Andrew Haigh, the writer-director here, apparently was quite enamored with this gimmick of an inciting incident which he conscripted from a short story entitled Another Country. Haigh's idea is to show how Kate's perspective on the marriage changes after new information comes to light regarding Geoff's relationship with the ex-girlfriend.

Geoff remains what he's been all along: a curmudgeon. He can't understand why Kate should be upset over a relationship he was involved in years ago. The revelation that Katya took his surname bothers Kate but not Geoff, who merely takes to smoking cigarettes to assuage the anxiety he's experiencing over Kate's growing dissatisfaction with him. Oh yes, he's a bit of a lefty too as it's revealed that he once called Kate's friend a "fascist," during a political discussion that got out of hand.

As for Kate, one wonders why she should be upset over something that happened fifty years earlier. It's mainly the principle of Geoff not being honest with her. But she appears to throw her principles out the window when she surreptitiously and underhandedly goes up to the attic and views some old slides of Katya, taken by Geoff right before the accident. There, (simmering with jealousy), she spies a close-up picture of Katya, visibly pregnant.

While all this is going on, the couple is getting ready for their 45th wedding anniversary. Kate simply has to put on a good face while the couple is finally heralded by all their friends at the actual banquet. Kate's "new perspective" on her marriage is the "big" revelation that we're supposed to get excited about.

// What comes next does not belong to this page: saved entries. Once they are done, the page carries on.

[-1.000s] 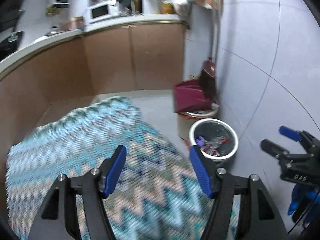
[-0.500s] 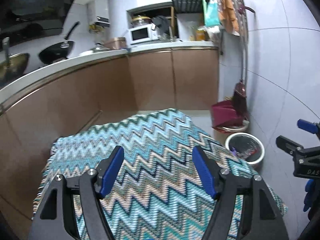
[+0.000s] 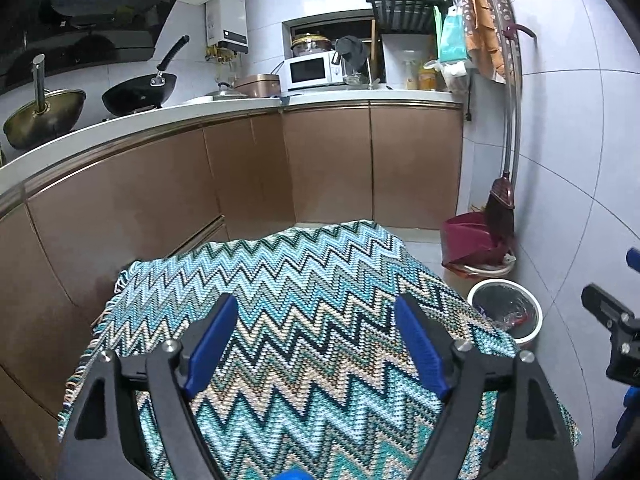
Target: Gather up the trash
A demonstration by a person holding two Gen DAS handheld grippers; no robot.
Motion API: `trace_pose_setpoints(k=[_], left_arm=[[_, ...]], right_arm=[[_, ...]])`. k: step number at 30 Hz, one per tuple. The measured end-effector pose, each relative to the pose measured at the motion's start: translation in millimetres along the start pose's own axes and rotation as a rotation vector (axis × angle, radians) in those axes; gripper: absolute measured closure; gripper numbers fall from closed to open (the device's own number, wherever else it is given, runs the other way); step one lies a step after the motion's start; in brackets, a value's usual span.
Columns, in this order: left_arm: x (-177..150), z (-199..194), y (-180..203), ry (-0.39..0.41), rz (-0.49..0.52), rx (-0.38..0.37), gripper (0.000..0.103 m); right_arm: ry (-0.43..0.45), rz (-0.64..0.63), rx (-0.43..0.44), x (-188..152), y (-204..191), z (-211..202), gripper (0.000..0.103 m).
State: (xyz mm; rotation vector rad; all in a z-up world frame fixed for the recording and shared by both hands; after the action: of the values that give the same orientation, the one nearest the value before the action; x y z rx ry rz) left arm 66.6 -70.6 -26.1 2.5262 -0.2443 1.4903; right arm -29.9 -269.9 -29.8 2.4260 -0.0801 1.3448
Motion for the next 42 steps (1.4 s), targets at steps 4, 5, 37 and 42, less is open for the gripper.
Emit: trace_pose_setpoints(k=[4, 5, 37, 42], left_arm=[[-1, 5, 9, 0.004, 0.013, -0.005, 0.024], [0, 6, 11, 0.004, 0.020, -0.007, 0.024], [12, 20, 32, 0.020, 0.047, -0.041, 0.020], [15, 19, 29, 0.025, 0.038, -0.034, 0.020]], right_arm=[[-0.030, 0.033, -0.008, -13, 10, 6, 0.000], [-0.032, 0.039, -0.010, -14, 13, 7, 0.000], [-0.013, 0.084, -0.039, -4, 42, 16, 0.000], [-0.010, 0.081, -0.038, -2, 43, 18, 0.000]])
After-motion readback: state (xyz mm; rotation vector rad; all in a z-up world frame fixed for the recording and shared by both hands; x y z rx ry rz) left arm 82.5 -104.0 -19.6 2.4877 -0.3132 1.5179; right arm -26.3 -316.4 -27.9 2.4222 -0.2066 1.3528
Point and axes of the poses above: each gripper's, at about its wrist camera, not at the fingertips, and z roughly the way its jaws point, y to its right, x to its top, the point moved 7 cm from there along z, roughly the way its jaws point, and after that the axes turned 11 degrees about -z, right-handed, at the moved point
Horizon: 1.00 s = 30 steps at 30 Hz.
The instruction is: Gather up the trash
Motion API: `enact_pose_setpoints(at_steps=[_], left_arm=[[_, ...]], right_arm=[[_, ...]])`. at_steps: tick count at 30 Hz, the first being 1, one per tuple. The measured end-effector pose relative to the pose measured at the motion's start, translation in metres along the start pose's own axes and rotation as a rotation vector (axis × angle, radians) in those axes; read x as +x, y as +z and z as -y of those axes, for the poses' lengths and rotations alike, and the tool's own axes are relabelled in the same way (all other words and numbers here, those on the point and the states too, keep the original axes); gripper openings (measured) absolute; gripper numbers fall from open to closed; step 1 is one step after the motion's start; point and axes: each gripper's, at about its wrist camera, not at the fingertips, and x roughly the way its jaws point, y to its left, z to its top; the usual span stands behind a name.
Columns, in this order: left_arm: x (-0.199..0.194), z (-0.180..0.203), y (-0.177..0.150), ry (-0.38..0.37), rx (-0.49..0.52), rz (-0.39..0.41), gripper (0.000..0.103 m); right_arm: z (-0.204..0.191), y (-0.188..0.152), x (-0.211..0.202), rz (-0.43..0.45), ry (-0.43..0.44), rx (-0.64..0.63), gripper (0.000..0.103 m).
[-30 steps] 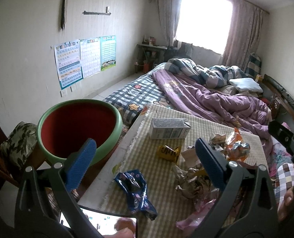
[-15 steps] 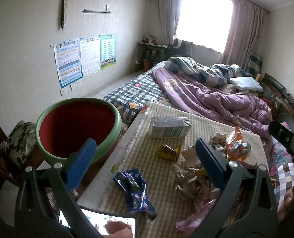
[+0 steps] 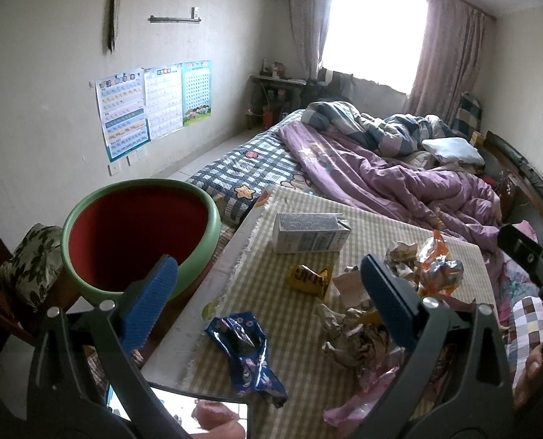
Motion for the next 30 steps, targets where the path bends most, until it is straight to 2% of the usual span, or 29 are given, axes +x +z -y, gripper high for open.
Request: enact_pose_setpoints(at_steps=[13, 18, 21, 27, 28, 30], left_arm=[[0.002, 0.001, 0.001, -0.008, -0.003, -0.012, 0.098], [0.006, -0.002, -0.004, -0.048, -0.01, -0.048, 0.098], [0.014, -0.001, -0.012, -0.046, 0.019, -0.08, 0.098], [0.045, 0.018, -0.034, -0.234, 0.026, -0.242, 0.097], [0.051, 0.028, -0.039, -0.273, 0.051, -0.268, 0.095], [0.059, 0.043, -0.046, -0.291, 0.124, -0.296, 0.09]], right_arm=[[0.001, -0.001, -0.001, -0.009, -0.006, -0.002, 0.096], [0.007, -0.006, -0.003, -0.008, -0.063, -0.015, 0.096], [0.019, -0.013, -0.004, -0.048, -0.1, -0.02, 0.096], [0.041, -0.028, -0.01, -0.092, -0.098, 0.0, 0.096], [0.045, -0.03, -0.008, -0.118, -0.077, 0.007, 0.096], [0.051, -0.032, -0.002, -0.161, -0.037, 0.042, 0.096]])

The critics use big words to describe what is really a simple change in circumstances: "devastating truth," a "sensitive and devastating portrait of a long, happy marriage in sudden crisis," "quietly moving and deceptively tragic," a story "about whether secrets can be survived," "two people haunted by a specter from another lifetime," "deep reserves of inner torment." You get the picture!

Charlotte Rampling and Tom Courtenay can do little with the material foisted upon them and the viewer only perks up when one or another nostalgic tune from the 60s pops up intermittently on the film's soundtrack.

In the end, the critics would like you to believe that 45 Years represents the second coming of Ingmar Bergman. Nothing could be further than the truth. If your protagonists are deadly dull to begin with, and your inciting incident leads to the feeblest of epiphanies, then please explain to me what the critics' brouhaha is all about.